▶ **TASK REQUIREMENTS**
Up to and including the line with "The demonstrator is", restate the material below word for word, beginning with its first line.
= Beginning of Section =
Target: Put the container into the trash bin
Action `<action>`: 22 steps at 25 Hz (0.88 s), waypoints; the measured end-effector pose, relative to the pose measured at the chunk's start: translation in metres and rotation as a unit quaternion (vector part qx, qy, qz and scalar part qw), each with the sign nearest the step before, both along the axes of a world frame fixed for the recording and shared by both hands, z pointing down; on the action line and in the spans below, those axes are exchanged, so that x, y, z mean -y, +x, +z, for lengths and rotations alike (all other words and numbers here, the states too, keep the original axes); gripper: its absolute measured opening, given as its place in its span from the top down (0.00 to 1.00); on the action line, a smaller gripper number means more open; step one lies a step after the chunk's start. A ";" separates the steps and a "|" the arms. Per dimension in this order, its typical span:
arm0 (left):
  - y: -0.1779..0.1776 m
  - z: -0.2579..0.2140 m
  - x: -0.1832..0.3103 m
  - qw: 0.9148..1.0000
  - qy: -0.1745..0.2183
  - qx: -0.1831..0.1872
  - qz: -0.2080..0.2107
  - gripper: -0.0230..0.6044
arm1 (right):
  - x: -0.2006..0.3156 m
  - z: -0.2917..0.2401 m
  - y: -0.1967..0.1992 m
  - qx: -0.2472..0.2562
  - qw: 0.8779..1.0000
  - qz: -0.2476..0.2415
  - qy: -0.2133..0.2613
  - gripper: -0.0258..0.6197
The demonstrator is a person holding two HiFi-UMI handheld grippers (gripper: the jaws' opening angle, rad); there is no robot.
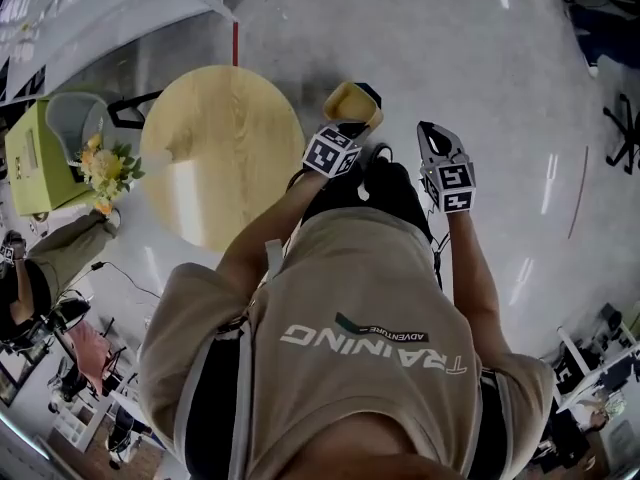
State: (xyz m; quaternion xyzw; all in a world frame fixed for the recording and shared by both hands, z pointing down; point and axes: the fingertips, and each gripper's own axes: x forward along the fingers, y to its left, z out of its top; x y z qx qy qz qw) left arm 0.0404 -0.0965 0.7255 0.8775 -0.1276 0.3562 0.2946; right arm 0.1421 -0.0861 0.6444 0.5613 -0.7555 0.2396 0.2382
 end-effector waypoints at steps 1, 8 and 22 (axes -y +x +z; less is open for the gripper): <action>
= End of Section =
▶ **EXERCISE OUTPUT**
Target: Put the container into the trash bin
Action `<action>`: 22 steps at 25 Hz (0.88 s), waypoints; the measured end-effector pose, relative to the pose measured at the chunk's start: translation in metres and rotation as a unit quaternion (vector part qx, qy, qz and scalar part qw), each with the sign nearest the step before, both along the axes of a world frame fixed for the recording and shared by both hands, z pointing down; on the action line and in the spans below, those axes are exchanged, so that x, y, z mean -y, +x, +z, for lengths and rotations alike (all other words and numbers here, the states too, keep the original axes); gripper: its absolute measured opening, given as its place in its span from the top down (0.00 to 1.00); on the action line, a smaller gripper number means more open; step one lies a step after the chunk's start. A ";" separates the steps and a "|" the arms. Per dimension in this order, its typical span:
arm0 (left):
  - y: -0.1779..0.1776 m
  - z: -0.2579..0.2140 m
  - x: -0.1832..0.3103 m
  - qw: 0.9148..1.0000
  - qy: -0.1745..0.2183
  - qx: -0.1831..0.1872
  - qz: -0.2080..0.2107
  - gripper: -0.0230..0.6044
arm1 (right):
  - x: -0.2006..0.3156 m
  - z: -0.2917..0.2401 m
  - y: -0.1967..0.1992 m
  - qx: -0.2472..0.2562
  - qw: 0.8779..1.0000
  - qz: -0.2476..0.2415
  - qy: -0.2133..0.2613
  - gripper: -0.0258..0.6197
The demonstrator is a person holding two HiFi-UMI handheld grippers (gripper: the jaws' opening angle, rad); there is no robot.

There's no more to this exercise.